▶ _EXERCISE_
Your answer should be one number: the count of lines in the data below that include "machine".

▶ _DATA PROVIDED_
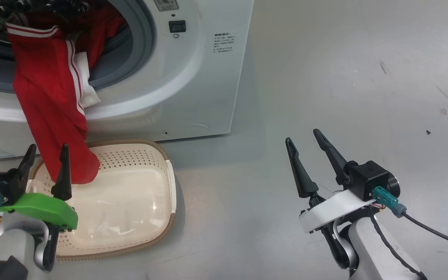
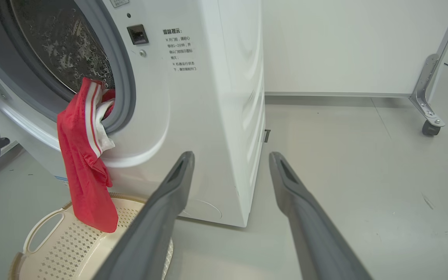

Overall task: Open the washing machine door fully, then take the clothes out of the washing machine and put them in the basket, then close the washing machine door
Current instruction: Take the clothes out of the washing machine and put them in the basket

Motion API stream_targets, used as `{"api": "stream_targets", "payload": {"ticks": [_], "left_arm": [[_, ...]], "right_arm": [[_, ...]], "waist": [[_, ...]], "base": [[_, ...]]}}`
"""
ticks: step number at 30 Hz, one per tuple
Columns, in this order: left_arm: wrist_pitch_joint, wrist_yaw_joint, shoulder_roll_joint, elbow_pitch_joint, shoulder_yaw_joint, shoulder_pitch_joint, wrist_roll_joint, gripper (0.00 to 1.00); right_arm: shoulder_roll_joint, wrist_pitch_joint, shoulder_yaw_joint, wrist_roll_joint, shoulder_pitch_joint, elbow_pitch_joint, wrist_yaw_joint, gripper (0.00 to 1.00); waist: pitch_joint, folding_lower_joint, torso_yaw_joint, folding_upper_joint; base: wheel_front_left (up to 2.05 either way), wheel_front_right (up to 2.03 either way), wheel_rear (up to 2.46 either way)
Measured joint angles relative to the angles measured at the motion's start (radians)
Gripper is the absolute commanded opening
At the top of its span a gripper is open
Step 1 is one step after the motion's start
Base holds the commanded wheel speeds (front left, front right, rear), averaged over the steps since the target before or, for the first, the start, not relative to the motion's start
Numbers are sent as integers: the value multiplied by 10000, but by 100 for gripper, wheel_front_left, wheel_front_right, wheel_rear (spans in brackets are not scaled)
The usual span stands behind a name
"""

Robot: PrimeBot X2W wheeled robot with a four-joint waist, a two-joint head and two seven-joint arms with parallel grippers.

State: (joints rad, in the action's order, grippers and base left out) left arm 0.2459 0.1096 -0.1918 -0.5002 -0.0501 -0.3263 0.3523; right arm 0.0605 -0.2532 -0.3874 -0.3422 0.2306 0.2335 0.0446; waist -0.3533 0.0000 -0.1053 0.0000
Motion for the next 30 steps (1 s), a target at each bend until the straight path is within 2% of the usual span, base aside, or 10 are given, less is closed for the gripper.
{"api": "stream_targets", "payload": {"ticks": [8,17,22,30], "left_arm": [[-849,-171,-54,-286,314,-759,485,100],[-1804,-343,-468,-880,550,-1783,614,100],[-2169,-410,-717,-1235,585,-2252,614,100],[-2579,-531,-790,-1868,686,-2927,614,100]], "right_arm": [[-12,0,-59,0,64,-107,0,100],[-35,0,-171,0,330,-211,-2,100],[-40,0,-203,0,400,-236,-10,100],[-46,0,-407,-107,539,-332,-29,100]], "waist": [[-446,0,-305,0],[-1012,0,-696,0],[-1263,0,-937,0],[-1544,0,-1237,0]], "base": [[0,0,0],[0,0,0],[0,0,0],[0,0,0]]}}
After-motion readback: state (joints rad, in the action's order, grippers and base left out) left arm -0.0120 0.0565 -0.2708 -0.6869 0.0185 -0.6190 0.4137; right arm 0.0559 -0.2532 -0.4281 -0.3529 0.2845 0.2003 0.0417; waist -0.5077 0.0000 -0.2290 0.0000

▶ _TASK ANSWER_
2